Pregnancy weight gain may be associated with adverse pregnancy outcomes. The article aims to explore the relationship between weight change and pregnancy outcome in the Taiwanese pregnant women.
The retrospective cohort study enrolled women with vertex singleton pregnancy at University-associated Hospital between 2011 and 2014. Pregnancy weight change was separated into 3 groups, based on the Institute of Medicine (IOM) guidelines: below (n = 221); within (n = 544); and above (n = 382). Analysis of variance, χ2 tests, generalized linear models, and logistic regression models were used for statistical comparisons.
Pregnant women with weight change above IOM guidelines had a significant increase in both maternal and perinatal complications compared with normal controls (odds ratio [OR] 1.65, 95% confidence interval [CI] 1.03–1.98; P = .043; OR 1.45, 95% CI 1.01–1.87; P = .049, respectively). This finding was not found in pregnant women with weight gain below IOM guidelines. Moreover, age (OR 1.08, 95% CI 1.02–1.15; P = .0011), pre-pregnancy weight (OR 1.04, 95% CI 1.01–1.09; P = .0008), pre-pregnancy body mass index (BMI; OR 1.15, 95% CI 1.06–1.30; P < .0001), weight at the time of delivery (OR 1.05, 95% CI 1.02–1.13; P < .0001) and BMI at the time of delivery (OR 1.15, 95% CI 1.06–1.39; P < .0001), all contributed to increased maternal complications but not perinatal complications, whereas parity (OR 0.23, 95% CI 0.12–0.41; P < .0001) and gestational age (OR 0.50, 95% CI 0.35–0.62; P < .001) were associated with fewer maternal complications.

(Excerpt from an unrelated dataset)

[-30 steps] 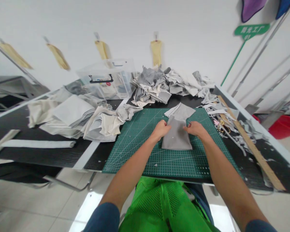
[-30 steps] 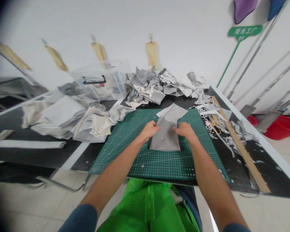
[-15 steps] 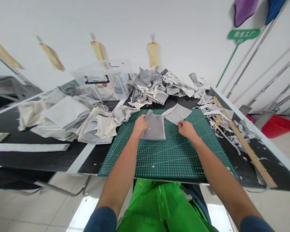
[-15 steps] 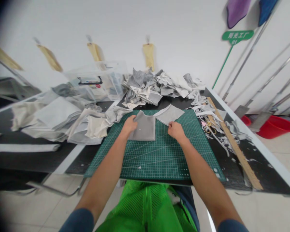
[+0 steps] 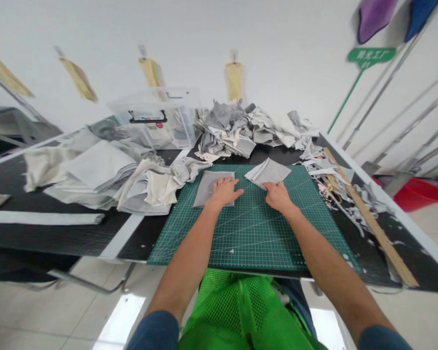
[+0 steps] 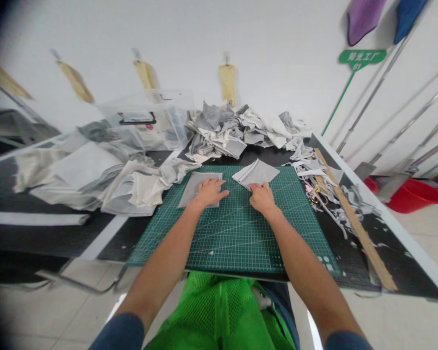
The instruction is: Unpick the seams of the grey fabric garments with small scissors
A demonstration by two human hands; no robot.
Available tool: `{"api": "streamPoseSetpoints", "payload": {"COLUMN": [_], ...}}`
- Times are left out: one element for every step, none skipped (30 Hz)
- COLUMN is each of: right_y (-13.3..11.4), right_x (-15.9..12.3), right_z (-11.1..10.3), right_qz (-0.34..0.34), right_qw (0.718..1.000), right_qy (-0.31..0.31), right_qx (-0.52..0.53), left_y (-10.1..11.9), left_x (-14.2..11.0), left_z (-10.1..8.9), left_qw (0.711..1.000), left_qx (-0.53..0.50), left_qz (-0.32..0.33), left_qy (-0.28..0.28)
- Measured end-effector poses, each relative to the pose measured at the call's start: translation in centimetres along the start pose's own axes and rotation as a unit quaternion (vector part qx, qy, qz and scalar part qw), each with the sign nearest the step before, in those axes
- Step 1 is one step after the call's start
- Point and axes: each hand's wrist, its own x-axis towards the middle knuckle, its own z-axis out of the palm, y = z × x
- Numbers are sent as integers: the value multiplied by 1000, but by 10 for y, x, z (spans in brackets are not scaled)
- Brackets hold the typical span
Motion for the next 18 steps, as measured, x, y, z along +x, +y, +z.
{"api": "streamPoseSetpoints", "payload": {"right_y": [1,2,3,5,6,7,9,10,11,12,12,13,13,13,12,11,10,9], "right_x": [0,-1,-1,-1,-1,0,0,1,1,2,2,3,3,2,2,1,0,-1], "right_z": [-1,-1,-2,-2,-2,-2,-2,-2,-1,-1,-1,0,0,0,0,1,0,0], "right_qz": [7,14,21,26,30,31,35,39,44,47,43,30,9,-15,-38,-57,-75,-90], "right_qw": [1000,1000,999,999,999,999,999,999,999,998,998,999,999,999,999,998,997,995], "right_qy": [13,23,28,28,24,18,16,19,26,35,41,42,37,29,21,13,8,3], "right_qx": [-5,-9,-13,-15,-15,-12,-8,-4,1,4,6,5,3,1,3,11,27,51], "left_y": [0,-2,-6,-11,-17,-23,-28,-32,-33,-33,-31,-27,-21,-15,-8,-1,5,11], "left_x": [0,1,0,0,0,0,0,0,1,1,2,3,4,5,6,7,8,8], "left_z": [2,3,3,1,0,-2,-4,-5,-5,-4,-3,-1,1,3,5,8,10,12], "left_qw": [1000,999,999,998,997,995,993,990,987,985,984,984,986,988,991,992,992,992], "left_qx": [8,17,24,28,32,33,34,37,41,46,50,50,45,30,8,-19,-51,-86], "left_qz": [-2,-9,-23,-41,-62,-90,-115,-136,-152,-162,-164,-159,-147,-125,-99,-74,-52,-33], "left_qy": [-18,-29,-34,-33,-27,-18,-8,4,16,28,41,55,68,84,94,101,99,87]}}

Our study reconfirmed that for Taiwanese pregnant women, the approximate pregnancy weight gain recommended by IOM in 2009 was associated with the fewest maternal and perinatal complications. If approximate pregnancy weight gain cannot be attained, even less weight gain during pregnancy is still reasonable without significantly and adversely affecting maternal and perinatal outcomes in Taiwan.